I think the world is an amazing place, but it’s full of problems, so I think one needs to talk about these problems loud and clear, stir up discussions, because the impact of the cinema is huge. My plan was never to become a filmmaker; for me, it was important to be in the world and do something I liked and could make a living of, and that I would enjoy. It was something I learned from my mother, who said I could do anything, as long as I did it well.
It’s been 25 years since I started making movies. I want to keep doing it, but it’s not just that. I like other stuff. I love taking photos. It has been 30 years since I photograph. I have a collection. But it was not like I watched a movie when I was eight and said to my mother I wanted to be a filmmaker. It was not like that.
And how was the process for the movie “The Invisible Life of Eurídice Gusmão?”
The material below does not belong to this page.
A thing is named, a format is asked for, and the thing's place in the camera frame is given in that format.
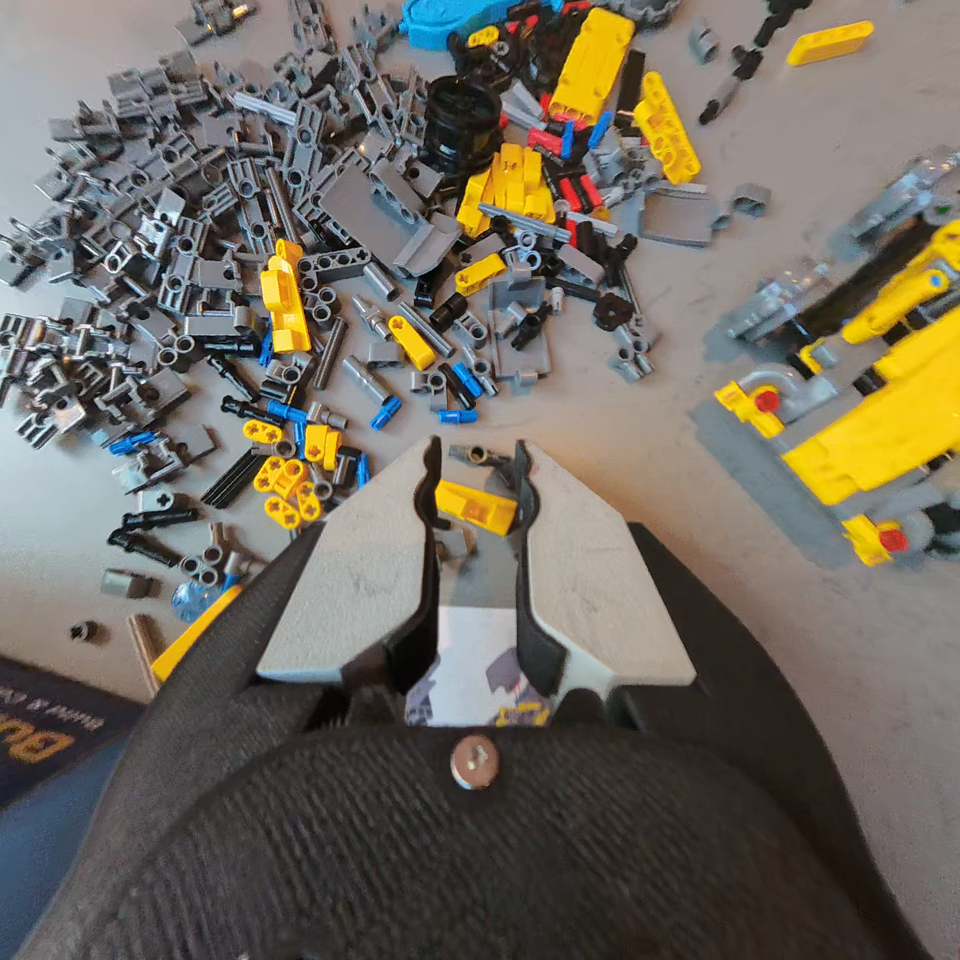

I don’t think I make movies because I need to make certain movies. I think they impose themselves on me more than I impose myself on them. “The Invisible Life” [of Eurídice Gusmão] started as a present I wanted to give my mother. She died in 2015, and that was the year I read the manuscript [of the book of the same name by Martha Batalha]. People didn’t know much about how hard life had been for a woman at that time, and the movie started from my wish to talk about that.
It was a very personal project. The book is very closely related to my mother’s and my aunt’s story. It is related to my first short film too. And the years went by, and at the development phase other issues arose. With the rise of the patriarchy we live in, a conservative moment – which is a little like a moment of desperation of the dying patriarchy, and people are getting crazy – the movie became extremely necessary.
I think some people know what they want since the beginning. I don’t. I think I was just trying things, and if I started late, I think that gave me a larger repertoire. To write a good character, for example, you must have lived with good characters. They are not born from a blank page.
In your career you alternate between fiction and documentaries.
I do fiction and documentary. For me, it’s the same, it’s cinema. It doesn’t matter if it’s fiction, experimental – what does matter is that it reaches the viewer. It’s not that different. The movie asks for the format it wants to have.
And I noticed most of your projects you write with other people.
Yes, I hate writing. I think it’s boring, I don’t like it, but I really like structuring, so I’m more like an architect of stories. I usually make the script with two screenwriters. I’m usually someone that is inside and outside the story. Which now they call showrunner.
How was it to be the first Brazilian filmmaker to win the top prize “Un Certain Regard” at the Cannes film festival?
I think it was especially important to win this prize in a moment when we see in Brazil a certain villainization of the arts, with sponsorship cuts from Petrobras, for example, concerns on culture incentive laws, such as the Rouanet law. I think it’s nice. If you Google it, I think we are everywhere with this award thing. So, the movie will be everywhere. I think the award really makes that possible.
It is wonderful that we have received this award, not just for the work, the recognition, but also as an evidence that the arts are important. And it was very beautiful, not only for Brazil but for other countries that have a cinematography that is still shaky. The first interview I gave after leaving the ceremony was to the Algerian TV. I had already talked with Canal Brasil when I was inside, but it was really nice talking to the Algerian TV. It was very thrilling. Let this be an inspiration for other filmmakers, because I think that it is also an award for our whole generation. And let this inspire the new generations that are starting now.